WORK TO BE COMPLETED:
Output must match the data below exactly from its first line through the line that contains "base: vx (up", with no other line.
*****
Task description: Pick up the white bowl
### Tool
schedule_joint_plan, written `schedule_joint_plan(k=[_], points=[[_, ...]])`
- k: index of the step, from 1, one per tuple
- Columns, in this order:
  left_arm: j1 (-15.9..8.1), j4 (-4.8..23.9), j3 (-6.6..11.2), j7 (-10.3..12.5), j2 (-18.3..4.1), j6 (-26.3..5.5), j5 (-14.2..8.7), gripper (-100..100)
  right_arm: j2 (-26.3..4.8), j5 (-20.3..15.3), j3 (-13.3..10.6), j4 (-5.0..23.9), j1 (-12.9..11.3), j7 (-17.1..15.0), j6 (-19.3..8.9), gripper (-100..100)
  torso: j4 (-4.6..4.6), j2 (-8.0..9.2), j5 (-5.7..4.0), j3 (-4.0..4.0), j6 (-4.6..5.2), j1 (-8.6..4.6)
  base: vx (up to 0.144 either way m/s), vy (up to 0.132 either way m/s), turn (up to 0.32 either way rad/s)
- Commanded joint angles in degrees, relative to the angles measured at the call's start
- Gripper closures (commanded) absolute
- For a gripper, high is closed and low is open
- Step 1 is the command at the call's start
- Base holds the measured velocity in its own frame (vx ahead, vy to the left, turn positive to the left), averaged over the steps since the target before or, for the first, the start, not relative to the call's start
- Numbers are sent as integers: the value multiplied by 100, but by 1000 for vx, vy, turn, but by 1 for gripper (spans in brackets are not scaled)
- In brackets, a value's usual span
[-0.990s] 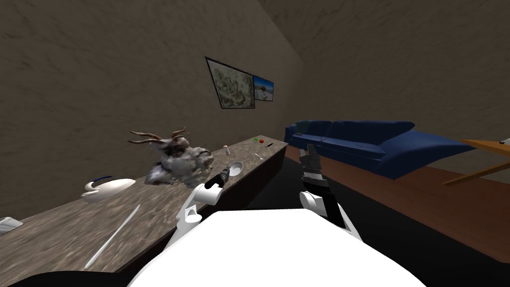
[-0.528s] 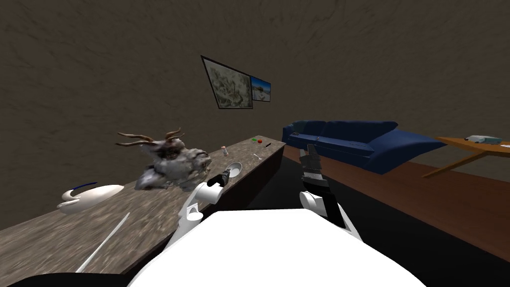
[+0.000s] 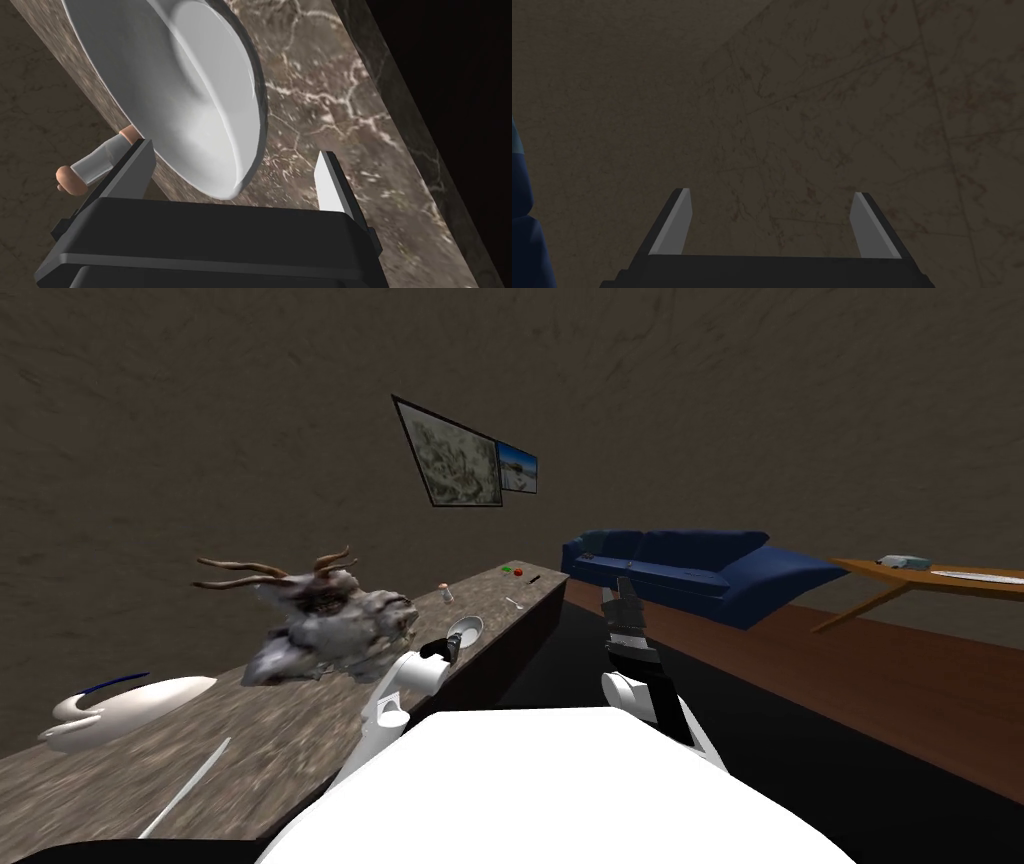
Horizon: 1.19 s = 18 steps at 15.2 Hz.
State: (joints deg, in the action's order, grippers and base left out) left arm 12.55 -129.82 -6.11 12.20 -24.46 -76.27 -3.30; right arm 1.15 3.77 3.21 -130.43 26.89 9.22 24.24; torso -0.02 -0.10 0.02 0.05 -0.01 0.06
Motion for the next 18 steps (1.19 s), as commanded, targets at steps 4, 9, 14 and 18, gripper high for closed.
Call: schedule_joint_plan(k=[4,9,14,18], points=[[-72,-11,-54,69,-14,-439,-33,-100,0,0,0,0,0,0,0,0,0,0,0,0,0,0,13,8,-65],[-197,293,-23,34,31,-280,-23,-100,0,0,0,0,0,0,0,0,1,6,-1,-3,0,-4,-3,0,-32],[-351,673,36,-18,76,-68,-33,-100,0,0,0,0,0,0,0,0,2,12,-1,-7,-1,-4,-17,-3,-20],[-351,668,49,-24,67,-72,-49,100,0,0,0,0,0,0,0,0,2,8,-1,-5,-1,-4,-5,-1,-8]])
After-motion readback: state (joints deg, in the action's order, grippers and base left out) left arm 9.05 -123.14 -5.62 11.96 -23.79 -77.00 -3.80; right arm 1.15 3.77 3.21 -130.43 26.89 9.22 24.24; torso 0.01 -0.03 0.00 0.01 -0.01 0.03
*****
RESPONSE BELOW:
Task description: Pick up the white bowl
### Tool
schedule_joint_plan, written `schedule_joint_plan(k=[_], points=[[_, ...]])`
- k: index of the step, from 1, one per tuple
- Columns, in this order:
  left_arm: j1 (-15.9..8.1), j4 (-4.8..23.9), j3 (-6.6..11.2), j7 (-10.3..12.5), j2 (-18.3..4.1), j6 (-26.3..5.5), j5 (-14.2..8.7), gripper (-100..100)
  right_arm: j2 (-26.3..4.8), j5 (-20.3..15.3), j3 (-13.3..10.6), j4 (-5.0..23.9), j1 (-12.9..11.3), j7 (-17.1..15.0), j6 (-19.3..8.9), gripper (-100..100)
  torso: j4 (-4.6..4.6), j2 (-8.0..9.2), j5 (-5.7..4.0), j3 (-4.0..4.0), j6 (-4.6..5.2), j1 (-8.6..4.6)
  base: vx (up to 0.144 either way m/s), vy (up to 0.132 either way m/s), turn (up to 0.32 either way rad/s)

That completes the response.